__Problem details__
Lift out, unaltered, the lines of the material below between the line holding "All labels in" and the line holding "(639, 391): 0.55", counting both.

__Given entries__
* * * * *

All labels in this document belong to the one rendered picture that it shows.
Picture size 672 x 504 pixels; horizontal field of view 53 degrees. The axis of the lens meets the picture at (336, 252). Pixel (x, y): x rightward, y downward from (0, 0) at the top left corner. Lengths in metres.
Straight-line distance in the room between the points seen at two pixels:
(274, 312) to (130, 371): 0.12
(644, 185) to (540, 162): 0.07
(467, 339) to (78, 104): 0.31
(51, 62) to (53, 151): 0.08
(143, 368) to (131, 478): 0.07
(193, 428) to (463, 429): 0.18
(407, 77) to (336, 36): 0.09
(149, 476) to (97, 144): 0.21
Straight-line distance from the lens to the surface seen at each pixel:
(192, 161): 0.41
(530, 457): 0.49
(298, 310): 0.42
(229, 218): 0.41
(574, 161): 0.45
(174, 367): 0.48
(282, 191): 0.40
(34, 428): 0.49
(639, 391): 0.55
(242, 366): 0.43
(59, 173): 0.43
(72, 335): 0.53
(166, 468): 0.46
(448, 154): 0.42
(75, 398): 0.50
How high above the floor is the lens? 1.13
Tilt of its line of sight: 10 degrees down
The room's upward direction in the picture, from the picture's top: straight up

* * * * *

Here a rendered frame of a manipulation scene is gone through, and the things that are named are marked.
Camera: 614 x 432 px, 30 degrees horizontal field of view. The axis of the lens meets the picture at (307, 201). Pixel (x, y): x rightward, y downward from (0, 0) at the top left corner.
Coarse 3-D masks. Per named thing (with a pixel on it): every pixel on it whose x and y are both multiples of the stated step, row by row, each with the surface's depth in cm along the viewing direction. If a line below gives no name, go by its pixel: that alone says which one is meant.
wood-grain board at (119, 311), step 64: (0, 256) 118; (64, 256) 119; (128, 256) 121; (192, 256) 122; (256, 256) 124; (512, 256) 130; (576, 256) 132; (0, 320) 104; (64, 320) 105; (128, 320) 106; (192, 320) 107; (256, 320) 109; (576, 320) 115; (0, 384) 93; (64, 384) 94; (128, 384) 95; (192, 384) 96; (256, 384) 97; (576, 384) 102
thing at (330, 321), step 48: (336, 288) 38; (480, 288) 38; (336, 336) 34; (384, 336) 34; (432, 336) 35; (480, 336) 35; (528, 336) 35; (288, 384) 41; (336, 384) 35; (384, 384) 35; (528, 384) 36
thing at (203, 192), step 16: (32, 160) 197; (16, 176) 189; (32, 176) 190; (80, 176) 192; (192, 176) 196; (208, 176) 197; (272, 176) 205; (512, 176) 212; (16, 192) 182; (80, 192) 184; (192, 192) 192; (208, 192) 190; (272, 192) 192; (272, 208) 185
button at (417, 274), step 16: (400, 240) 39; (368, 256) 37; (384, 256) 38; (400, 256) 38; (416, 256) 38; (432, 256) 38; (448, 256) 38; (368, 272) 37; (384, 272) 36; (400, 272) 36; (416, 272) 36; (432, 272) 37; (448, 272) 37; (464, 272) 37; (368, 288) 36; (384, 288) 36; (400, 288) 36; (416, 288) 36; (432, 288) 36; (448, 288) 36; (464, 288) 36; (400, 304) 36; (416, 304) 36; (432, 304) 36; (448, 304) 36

* * * * *

__Finished exercise__
All labels in this document belong to the one rendered picture that it shows.
Picture size 672 x 504 pixels; horizontal field of view 53 degrees. The axis of the lens meets the picture at (336, 252). Pixel (x, y): x rightward, y downward from (0, 0) at the top left corner. Lengths in metres.
Straight-line distance in the room between the points seen at two pixels:
(274, 312) to (130, 371): 0.12
(644, 185) to (540, 162): 0.07
(467, 339) to (78, 104): 0.31
(51, 62) to (53, 151): 0.08
(143, 368) to (131, 478): 0.07
(193, 428) to (463, 429): 0.18
(407, 77) to (336, 36): 0.09
(149, 476) to (97, 144): 0.21
Straight-line distance from the lens to the surface seen at each pixel:
(192, 161): 0.41
(530, 457): 0.49
(298, 310): 0.42
(229, 218): 0.41
(574, 161): 0.45
(174, 367): 0.48
(282, 191): 0.40
(34, 428): 0.49
(639, 391): 0.55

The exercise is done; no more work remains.